Bulawayo City Council Director of Health Services Dr Edwin Sibanda has claimed that the Diarrhoea cases recorded recently in the Tshabalala extension suburb could be exaggerated and not a true reflection of the situation on the ground.
Sibanda suggested that some residents were pretending to be sick in order to benefit from handouts distributed by some non-governmental organisations.
Bulawayo was hit by a fourth diarrhoea outbreak in as many months as the local authority struggles to provide tap water to residents and was forced to implement a 72-hour water-rationing regime.
Sibanda made the remarks while giving an update of the diarrhoea situation during a Bulawayo Water and Sewerage Services Improvement Project Water and Service Delivery Indaba held at the Large City Hall on Thursday. He said:
As we speak there are 1 093 cases. Of those, nine were recorded yesterday including one death.

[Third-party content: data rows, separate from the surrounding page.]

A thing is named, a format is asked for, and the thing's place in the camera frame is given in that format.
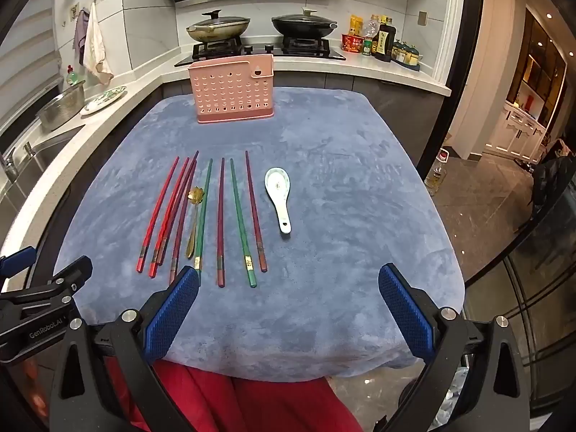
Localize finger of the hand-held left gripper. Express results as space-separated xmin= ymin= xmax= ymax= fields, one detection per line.
xmin=0 ymin=247 xmax=36 ymax=280
xmin=24 ymin=256 xmax=94 ymax=300

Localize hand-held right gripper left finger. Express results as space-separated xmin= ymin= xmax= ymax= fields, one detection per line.
xmin=47 ymin=265 xmax=201 ymax=432

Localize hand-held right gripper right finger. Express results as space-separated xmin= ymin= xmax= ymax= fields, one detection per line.
xmin=378 ymin=262 xmax=536 ymax=432

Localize dark red chopstick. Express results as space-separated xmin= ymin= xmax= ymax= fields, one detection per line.
xmin=169 ymin=160 xmax=199 ymax=286
xmin=244 ymin=150 xmax=268 ymax=273
xmin=157 ymin=150 xmax=199 ymax=266
xmin=217 ymin=157 xmax=226 ymax=288

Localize green chopstick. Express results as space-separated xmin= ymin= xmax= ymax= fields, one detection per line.
xmin=194 ymin=158 xmax=213 ymax=273
xmin=229 ymin=158 xmax=258 ymax=289

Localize gold flower spoon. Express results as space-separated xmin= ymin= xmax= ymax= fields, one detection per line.
xmin=186 ymin=186 xmax=202 ymax=259

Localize white ceramic spoon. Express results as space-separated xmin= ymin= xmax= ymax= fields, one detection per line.
xmin=264 ymin=167 xmax=292 ymax=235

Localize pink perforated utensil holder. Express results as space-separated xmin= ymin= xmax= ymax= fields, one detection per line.
xmin=188 ymin=53 xmax=276 ymax=123

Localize chrome faucet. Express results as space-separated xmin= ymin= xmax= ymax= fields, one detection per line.
xmin=0 ymin=141 xmax=37 ymax=183

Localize stainless steel sink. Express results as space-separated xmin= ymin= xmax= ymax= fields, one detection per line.
xmin=0 ymin=130 xmax=75 ymax=217

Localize red garment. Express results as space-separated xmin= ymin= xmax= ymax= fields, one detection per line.
xmin=103 ymin=357 xmax=365 ymax=432

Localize cooking oil bottle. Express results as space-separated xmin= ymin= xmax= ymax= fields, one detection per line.
xmin=424 ymin=150 xmax=451 ymax=196

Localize blue plush blanket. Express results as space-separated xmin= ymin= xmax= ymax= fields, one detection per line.
xmin=53 ymin=86 xmax=466 ymax=381

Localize stainless steel basin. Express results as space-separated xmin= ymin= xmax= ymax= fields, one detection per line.
xmin=35 ymin=82 xmax=87 ymax=132

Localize patterned plate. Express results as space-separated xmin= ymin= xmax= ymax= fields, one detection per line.
xmin=80 ymin=85 xmax=128 ymax=115

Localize dark jacket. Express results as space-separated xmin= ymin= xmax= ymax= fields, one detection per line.
xmin=517 ymin=148 xmax=576 ymax=235

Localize white window blinds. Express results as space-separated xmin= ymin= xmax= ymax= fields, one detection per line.
xmin=0 ymin=9 xmax=64 ymax=113

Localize white sideboard cabinet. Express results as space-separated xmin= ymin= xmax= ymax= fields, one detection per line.
xmin=483 ymin=99 xmax=559 ymax=165

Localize white hanging towel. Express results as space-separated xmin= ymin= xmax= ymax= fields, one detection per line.
xmin=82 ymin=2 xmax=114 ymax=85

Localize purple hanging cloth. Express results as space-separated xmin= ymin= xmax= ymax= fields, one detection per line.
xmin=73 ymin=8 xmax=91 ymax=66

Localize green seasoning jar set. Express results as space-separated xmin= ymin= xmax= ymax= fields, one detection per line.
xmin=391 ymin=40 xmax=422 ymax=72

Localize dark soy sauce bottle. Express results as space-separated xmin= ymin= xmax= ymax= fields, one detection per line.
xmin=372 ymin=17 xmax=397 ymax=63

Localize black glass gas stove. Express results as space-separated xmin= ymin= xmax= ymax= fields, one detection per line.
xmin=174 ymin=38 xmax=347 ymax=68

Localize red instant noodle cup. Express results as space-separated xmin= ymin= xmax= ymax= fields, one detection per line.
xmin=341 ymin=32 xmax=365 ymax=53

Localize cream wok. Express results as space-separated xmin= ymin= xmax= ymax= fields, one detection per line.
xmin=186 ymin=17 xmax=251 ymax=43

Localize glass wok lid black knob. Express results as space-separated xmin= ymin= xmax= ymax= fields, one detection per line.
xmin=189 ymin=9 xmax=251 ymax=32

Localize black wok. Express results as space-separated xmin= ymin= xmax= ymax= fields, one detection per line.
xmin=271 ymin=14 xmax=339 ymax=39

I must hasten to add there was an effect modifier in terms of the number of diarrhoea cases that were recorded at Tshabalala Clinic.
Some of our partners were distributing non-food items such as buckets, bars of soaps, sanitisers whose requirement or qualification to receive such was a card from the clinic showing they were treated for diarrhoea.

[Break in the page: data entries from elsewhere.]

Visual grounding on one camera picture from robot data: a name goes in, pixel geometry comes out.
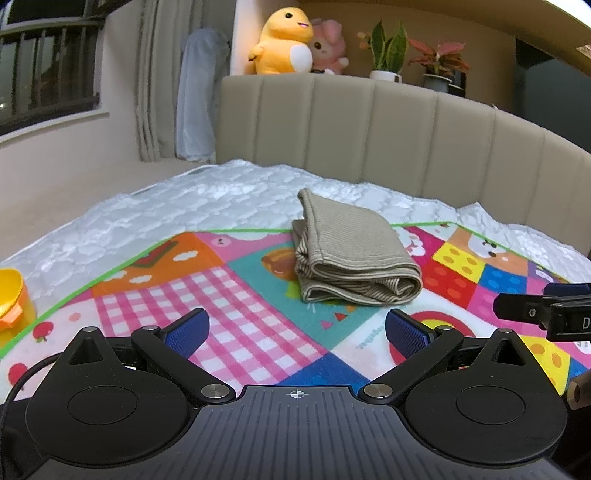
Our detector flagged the white quilted mattress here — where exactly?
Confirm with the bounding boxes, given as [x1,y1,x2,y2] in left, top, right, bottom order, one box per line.
[0,159,591,358]

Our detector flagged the dark panel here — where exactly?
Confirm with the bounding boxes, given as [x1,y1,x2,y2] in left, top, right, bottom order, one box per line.
[515,37,591,153]

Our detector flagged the yellow plastic bowl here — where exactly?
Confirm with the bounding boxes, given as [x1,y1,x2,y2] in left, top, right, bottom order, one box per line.
[0,268,38,349]

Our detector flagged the red-leaf potted plant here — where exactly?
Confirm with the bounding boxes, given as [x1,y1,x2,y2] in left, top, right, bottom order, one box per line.
[407,39,472,93]

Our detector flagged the beige ribbed clothes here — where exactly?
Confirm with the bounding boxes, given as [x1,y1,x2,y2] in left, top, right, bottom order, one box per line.
[291,187,423,306]

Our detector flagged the light blue hanging garment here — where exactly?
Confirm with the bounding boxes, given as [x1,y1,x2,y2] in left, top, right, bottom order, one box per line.
[175,27,232,163]

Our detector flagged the beige curtain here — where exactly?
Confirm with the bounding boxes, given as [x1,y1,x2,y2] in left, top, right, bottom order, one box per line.
[134,0,190,162]

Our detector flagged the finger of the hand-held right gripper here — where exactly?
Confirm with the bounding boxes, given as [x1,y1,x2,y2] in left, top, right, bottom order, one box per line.
[544,282,591,298]
[493,293,552,329]

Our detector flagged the colourful patchwork play mat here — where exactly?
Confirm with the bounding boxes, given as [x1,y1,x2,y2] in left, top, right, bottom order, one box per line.
[0,222,591,398]

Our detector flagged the yellow plush toy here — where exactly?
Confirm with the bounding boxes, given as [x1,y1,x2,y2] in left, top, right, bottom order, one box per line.
[248,7,315,75]

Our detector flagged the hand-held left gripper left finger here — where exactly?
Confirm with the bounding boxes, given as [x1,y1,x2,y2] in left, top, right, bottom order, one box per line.
[65,307,237,408]

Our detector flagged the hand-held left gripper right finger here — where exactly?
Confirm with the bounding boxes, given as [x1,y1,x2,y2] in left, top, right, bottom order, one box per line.
[359,309,529,407]

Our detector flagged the green potted plant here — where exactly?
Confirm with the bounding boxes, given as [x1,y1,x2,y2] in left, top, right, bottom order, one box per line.
[358,18,409,84]

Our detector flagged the dark window railing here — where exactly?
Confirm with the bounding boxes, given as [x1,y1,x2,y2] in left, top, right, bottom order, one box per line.
[0,0,109,134]

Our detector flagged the beige padded headboard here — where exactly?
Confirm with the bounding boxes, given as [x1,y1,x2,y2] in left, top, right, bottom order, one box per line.
[216,74,591,259]

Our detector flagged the black cable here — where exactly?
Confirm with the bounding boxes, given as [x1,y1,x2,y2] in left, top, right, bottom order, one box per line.
[0,353,65,444]

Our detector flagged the pink plush toy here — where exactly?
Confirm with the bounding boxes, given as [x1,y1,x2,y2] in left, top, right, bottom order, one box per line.
[308,18,350,75]

After that the numbers shot up at the clinic and the nurses came down to say, ‘Ok we would want stool samples from all patients that have diarrhoea here’ and the numbers came down crashing because people were coming literally to get the card so as to go and get non-food items.
We fear that the total number of cases there may not be as high as recorded because some of them were kind of spurious figures – people wanting to get non-food items but the report objectively says, ‘tell the partners to stop distributing the non-food items because they were causing this increase in the number of cases of diarrhoea so we said that affect our figures.
Sibanda revealed that 71 stool samples were sent to both internal and external laboratories and four came back positive for Shigella Flexneri.
He said 15 water samples were collected and five came back unsatisfactory, meaning there were some bacteria in one form or the other.
From the five unsatisfactory water samples, Escherichia coli (abbreviated as E. coli) was identified.